Go Read Ginny’s Post First

I wanted to add a couple of things to what Ginny said about SATs. The SATs have been a burr under my saddle since ETS “re-centered” the test in 1994. Mensa* no longer accepts the new SAT because the statistics are now so screwy – they no longer correlate with IQ. The scores had been dropping for a while prior to 1994 and the educational powers-that-be wanted to hide it, so they re-jiggered the baseline. In practice, this meant a 100 – 200 point increase in the composite score – I knew of 2 kids who took both the 1993 and 1994 version (within a few months, and without extra test prep, so extra schooling was not a factor), and that was the difference in their scoring. N of 2, I know, but I have evidence I’ll provide lower down that this is pretty typical.

Once Ginny turned my mind back to this problem this morning, I went a-hunting for the raw data – it’s very dangerous practice on a blog in general, and the Chicago Boyz in particular, to go off on something without facts. So I found this little gem from ETS themselves. One of the first things I learned is that the incredible stability of the scores from about 1980 to 1995 was an anomaly. You might be surprised to hear that the scores also slipped drastically during the height of the GI Bill and the core Boomer years, as well.

The original SATs were administered once per year, and normalized only to the group taking the test that year, but:

In 1938, an important change occurred. The SAT was administered twice that year, in April and in June. The practice of setting a new scale within each year continued to occur. Scores in April were given a mean of 500 and a standard deviation of 100, as were scores in June. This practice only made sense if the April and June groups were equivalent in SAT math (SAT M) and equivalent in SAT verbal (SAT V). They weren’t. The same practice was continued in 1939, as the 14th and 15th sets of SAT scales were established in April and May of that year.

By 1940, it was clear that setting scales anew with each administration was unfair to candidates who took the test with the more able cohort.
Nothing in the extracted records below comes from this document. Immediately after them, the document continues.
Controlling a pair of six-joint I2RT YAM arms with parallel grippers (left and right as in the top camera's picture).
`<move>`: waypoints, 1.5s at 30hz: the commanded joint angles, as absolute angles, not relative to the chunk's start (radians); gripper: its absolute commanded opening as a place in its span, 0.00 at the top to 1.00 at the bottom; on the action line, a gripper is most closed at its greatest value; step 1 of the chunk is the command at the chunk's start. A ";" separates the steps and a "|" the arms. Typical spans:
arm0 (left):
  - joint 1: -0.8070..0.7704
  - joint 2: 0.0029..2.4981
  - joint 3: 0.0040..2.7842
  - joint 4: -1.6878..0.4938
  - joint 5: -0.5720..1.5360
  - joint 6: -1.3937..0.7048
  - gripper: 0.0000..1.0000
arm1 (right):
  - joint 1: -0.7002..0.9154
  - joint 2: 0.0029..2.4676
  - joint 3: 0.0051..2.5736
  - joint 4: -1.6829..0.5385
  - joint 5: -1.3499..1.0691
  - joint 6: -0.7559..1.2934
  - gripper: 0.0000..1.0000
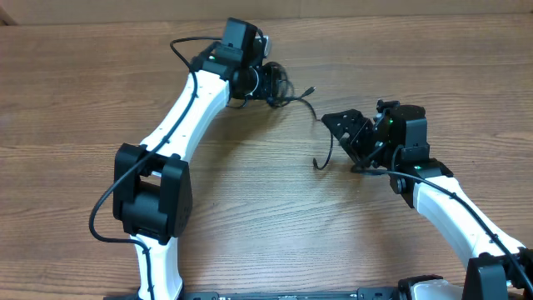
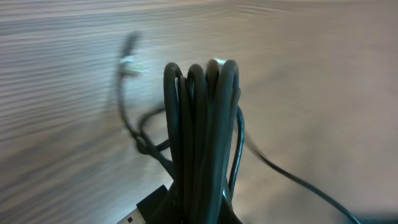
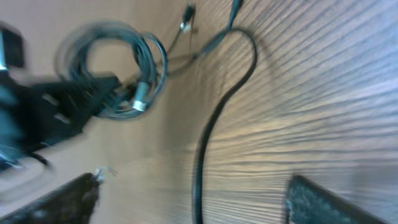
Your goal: Untangle cables
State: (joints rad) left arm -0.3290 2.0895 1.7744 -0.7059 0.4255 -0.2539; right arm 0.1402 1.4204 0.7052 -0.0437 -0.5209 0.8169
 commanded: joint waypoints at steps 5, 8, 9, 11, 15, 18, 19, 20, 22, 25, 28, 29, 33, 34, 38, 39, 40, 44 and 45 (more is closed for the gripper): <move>-0.234 2.069 1.790 -0.807 1.000 0.221 0.96 | 0.045 1.393 0.708 0.056 -0.834 0.384 0.00; -0.208 2.069 1.790 -0.857 1.063 0.295 0.96 | 0.007 1.393 0.708 0.213 -1.031 0.361 0.00; -0.202 2.069 1.790 -0.867 1.108 0.311 0.96 | 0.005 1.393 0.708 0.255 -1.041 0.363 0.00; -0.201 2.069 1.790 -0.888 1.195 0.360 0.96 | 0.010 1.394 0.708 0.292 -1.011 0.378 0.00; -0.207 2.069 1.790 -0.949 1.259 0.512 0.96 | 0.040 1.395 0.708 0.267 -0.851 0.476 0.00; -0.209 2.069 1.790 -1.001 1.261 0.624 0.96 | 0.043 1.395 0.708 0.183 -0.718 0.501 0.00; -0.209 2.069 1.790 -1.009 1.261 0.636 0.96 | 0.044 1.395 0.708 0.179 -0.722 0.502 0.00; -0.209 2.069 1.790 -1.018 1.260 0.651 0.96 | 0.046 1.395 0.708 0.179 -0.740 0.501 0.00; -0.210 2.069 1.790 -1.024 1.242 0.663 0.96 | 0.056 1.395 0.708 0.197 -0.802 0.501 0.00; -0.210 2.069 1.790 -1.020 1.232 0.662 0.96 | 0.092 1.395 0.708 0.210 -0.834 0.501 0.18; -0.212 2.069 1.790 -1.021 1.232 0.657 0.96 | 0.145 1.404 0.708 0.211 -0.822 0.501 0.28; -0.214 2.069 1.790 -1.022 1.232 0.653 0.96 | 0.162 1.407 0.708 0.211 -0.802 0.501 0.31; -0.229 2.069 1.790 -1.024 1.232 0.646 0.96 | 0.224 1.414 0.708 0.207 -0.645 0.537 0.62; -0.233 2.069 1.790 -1.026 1.232 0.646 0.96 | 0.237 1.416 0.708 0.194 -0.571 0.580 0.69; -0.239 2.068 1.790 -1.040 1.243 0.647 0.96 | 0.254 1.416 0.708 0.083 -0.253 0.739 0.76; -0.239 2.068 1.790 -1.047 1.255 0.647 0.96 | 0.254 1.416 0.708 0.063 -0.204 0.769 0.78; -0.239 2.068 1.790 -1.052 1.260 0.647 0.96 | 0.254 1.416 0.708 0.057 -0.179 0.783 0.80; -0.239 2.068 1.790 -1.070 1.263 0.648 0.96 | 0.254 1.416 0.708 0.064 -0.157 0.805 0.75; -0.241 2.068 1.790 -1.075 1.265 0.648 0.96 | 0.254 1.416 0.708 0.066 -0.158 0.812 0.73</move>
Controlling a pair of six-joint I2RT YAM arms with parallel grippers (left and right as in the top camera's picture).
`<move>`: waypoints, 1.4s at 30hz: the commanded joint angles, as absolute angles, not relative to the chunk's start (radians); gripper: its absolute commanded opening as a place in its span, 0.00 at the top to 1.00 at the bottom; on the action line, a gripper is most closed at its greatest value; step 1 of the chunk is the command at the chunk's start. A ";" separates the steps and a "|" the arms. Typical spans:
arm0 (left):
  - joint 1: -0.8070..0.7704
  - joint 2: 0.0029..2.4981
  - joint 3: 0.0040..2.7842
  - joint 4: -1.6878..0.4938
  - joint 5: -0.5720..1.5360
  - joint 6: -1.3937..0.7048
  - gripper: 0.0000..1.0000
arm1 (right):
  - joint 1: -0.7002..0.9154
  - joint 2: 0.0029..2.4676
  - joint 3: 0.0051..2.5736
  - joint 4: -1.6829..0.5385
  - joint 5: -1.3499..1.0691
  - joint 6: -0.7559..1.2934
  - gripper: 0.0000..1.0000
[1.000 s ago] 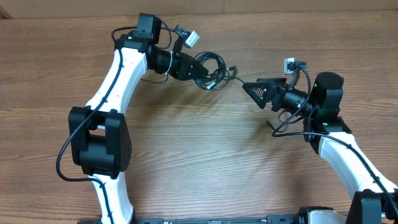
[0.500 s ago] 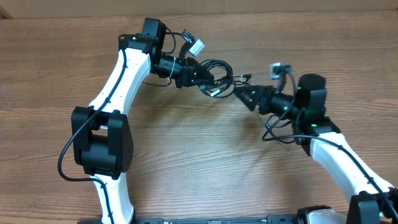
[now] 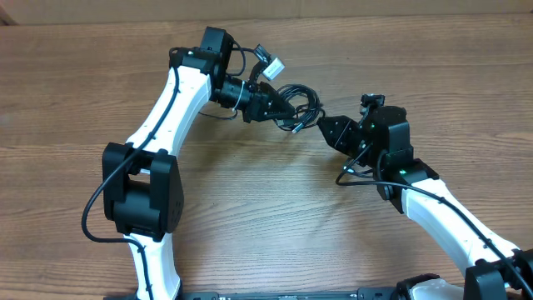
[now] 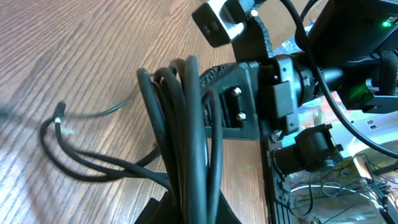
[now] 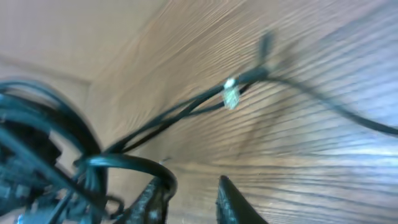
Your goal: Untangle cables
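A coil of black cables (image 3: pixel 298 102) hangs at the table's far middle, with my left gripper (image 3: pixel 279 107) shut on it. In the left wrist view the coil (image 4: pixel 180 124) rises straight out of the left gripper (image 4: pixel 186 210). Thin loose ends (image 4: pixel 62 127) trail from it onto the wood. My right gripper (image 3: pixel 323 127) is just right of the coil, pointing at it. In the right wrist view the right gripper (image 5: pixel 193 198) is open with a narrow gap. A black loop (image 5: pixel 134 163) rests against its left finger (image 5: pixel 155 199). A thin strand with a clear tie (image 5: pixel 231 96) lies beyond.
The wooden table (image 3: pixel 250 217) carries both arms. The left arm (image 3: pixel 179 100) reaches up the left side, the right arm (image 3: pixel 441 208) comes in from the lower right. Robot bases and wiring (image 4: pixel 311 155) stand past the table's near edge.
My left gripper, then at the far edge with the coil, now holds it nearer and further right. My right gripper has moved left up to the coil, and its fingers stand closer together.
First my left gripper held the coil mid-table with my right gripper open far to the right, a strand stretched between them. Then the right gripper was at the coil. Then the two stood apart, a loose strand lying between. Now they meet again.
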State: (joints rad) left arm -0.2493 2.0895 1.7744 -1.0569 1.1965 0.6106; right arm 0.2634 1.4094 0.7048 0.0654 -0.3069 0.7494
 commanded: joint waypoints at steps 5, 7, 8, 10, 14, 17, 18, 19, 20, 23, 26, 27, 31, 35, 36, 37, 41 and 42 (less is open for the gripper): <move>-0.258 2.068 1.790 -1.080 1.264 0.648 0.96 | 0.269 1.416 0.708 0.116 -0.216 0.811 0.65; -0.272 2.068 1.790 -1.077 1.262 0.648 0.96 | 0.287 1.416 0.708 0.150 -0.257 0.811 0.65; -0.282 2.069 1.790 -1.074 1.258 0.648 0.96 | 0.298 1.416 0.708 0.163 -0.264 0.811 0.64; -0.300 2.068 1.790 -1.073 1.252 0.648 0.96 | 0.319 1.416 0.708 0.176 -0.247 0.811 0.65; -0.323 2.066 1.791 -1.081 1.257 0.648 0.96 | 0.320 1.416 0.708 0.072 -0.023 0.821 0.66; -0.300 2.058 1.792 -1.100 1.258 0.648 0.96 | 0.273 1.416 0.708 -0.126 0.222 0.942 0.66; -0.283 2.052 1.792 -1.109 1.258 0.648 0.96 | 0.246 1.416 0.708 -0.198 0.274 0.992 0.66; -0.266 2.048 1.792 -1.119 1.258 0.649 0.96 | 0.210 1.416 0.708 -0.272 0.304 1.033 0.66; -0.244 2.043 1.792 -1.129 1.262 0.652 0.96 | 0.176 1.416 0.708 -0.319 0.306 1.047 0.66; -0.186 2.038 1.792 -1.136 1.291 0.652 0.96 | 0.078 1.416 0.708 -0.405 0.306 1.046 0.66; -0.134 2.038 1.792 -1.137 1.314 0.652 0.96 | 0.003 1.416 0.708 -0.435 0.305 1.040 0.63; -0.121 2.038 1.792 -1.137 1.319 0.652 0.96 | -0.016 1.416 0.708 -0.440 0.299 1.040 0.59; -0.099 2.038 1.792 -1.136 1.325 0.652 0.96 | -0.063 1.416 0.708 -0.391 0.146 0.953 0.33; -0.119 2.038 1.791 -1.125 1.318 0.652 0.96 | -0.060 1.416 0.708 -0.245 -0.136 0.719 0.08; -0.131 2.038 1.791 -1.120 1.303 0.652 0.96 | -0.060 1.416 0.708 -0.202 -0.226 0.661 0.06; -0.143 2.038 1.791 -1.116 1.285 0.652 0.95 | -0.060 1.416 0.708 -0.164 -0.306 0.611 0.05; -0.205 2.038 1.791 -1.112 1.185 0.651 0.82 | -0.060 1.416 0.708 -0.011 -0.616 0.461 0.04; -0.220 2.038 1.791 -1.112 1.164 0.651 0.74 | -0.060 1.416 0.708 0.023 -0.673 0.439 0.04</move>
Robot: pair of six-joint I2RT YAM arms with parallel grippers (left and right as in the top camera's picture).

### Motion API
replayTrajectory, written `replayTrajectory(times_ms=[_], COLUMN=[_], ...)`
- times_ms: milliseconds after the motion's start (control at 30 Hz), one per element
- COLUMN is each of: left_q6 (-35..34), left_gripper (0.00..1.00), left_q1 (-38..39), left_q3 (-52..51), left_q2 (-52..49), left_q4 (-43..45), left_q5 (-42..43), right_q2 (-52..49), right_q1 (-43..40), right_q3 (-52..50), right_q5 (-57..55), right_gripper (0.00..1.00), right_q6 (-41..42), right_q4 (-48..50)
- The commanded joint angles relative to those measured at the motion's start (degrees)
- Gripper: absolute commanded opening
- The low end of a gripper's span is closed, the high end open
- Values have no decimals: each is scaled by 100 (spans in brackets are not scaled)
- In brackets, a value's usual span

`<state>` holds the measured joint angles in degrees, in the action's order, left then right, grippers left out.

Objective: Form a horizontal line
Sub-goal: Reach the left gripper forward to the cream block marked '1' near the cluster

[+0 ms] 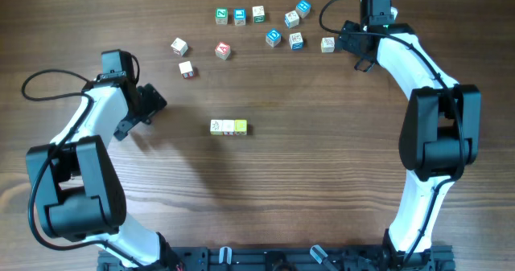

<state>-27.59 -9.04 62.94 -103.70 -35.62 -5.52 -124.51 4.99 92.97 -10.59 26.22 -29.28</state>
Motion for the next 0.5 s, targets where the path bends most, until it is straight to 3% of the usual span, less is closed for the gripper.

So in 1940, the SAT V scored was scaled to {500/100} in April, and the June 1940 SAT V scores were linked to the April scale via common item equating.

It was not until 1941 – 1942 that the scales were set in stone, and from then on, each incoming set of scores was normalized against the 1941-42 distribution obtained from the previous cohorts – in essence, incoming freshmen were measured against the performance of the graduating classes of 1945 and 1946. But the post-war boom brought something new: the GI Bill. A huge influx of new students came in, impacting scores:

From 1941 until 1951-52, the SAT V mean dropped from 501 to 476, and the SAT M mean dropped from 502 to 494, such that the SAT V and SAT M means differed by 18 points in 1951-52. Ten years later, in 1961-62, the SAT V mean had dropped an additional two points to 474, while the SAT M mean increased by one point to 495.

The reason for this was the demographics of those taking the test:

The report acknowledged that the educational arena had changed dramatically between 1941 and 1961, and that this change led to a major shift in the SAT test-taking population. The testtaking population was no longer mostly restricted to a selective self-selected group of students applying to Ivy League colleges and other prestigious Eastern colleges. World War II had changed the role of women. The GI Bill had expanded educational opportunity. College Board member colleges had gone from 44 to 350 between 1941 and 1961, nearly a nine-fold increase. Many of these new colleges came from the South and the West. Scholarship programs had also expanded opportunity. These increases in educational opportunity resulted in changed populations and presented scaling problems for the 1941-42 scales.

And then the Boomers hit. You just knew I would not be able to resist taking a shot at the Boomers, didn’t you? OK, I’ll take the high road and let someone else do it:

The real decline in SAT scores did not start until after the Wilks report was issued. Shortly after the Wilks report, from about 1963 until 1980, both SAT V and SAT M means dropped noticeably from about 475 for SAT V to around 425, and from about 500 to 470 for SAT M. Now the difference in SAT V and SAT M mean scores was close to 45 points. By 1990, the SAT M mean had increased to near 475, while the SAT V mean remained around 425, a 50-point difference.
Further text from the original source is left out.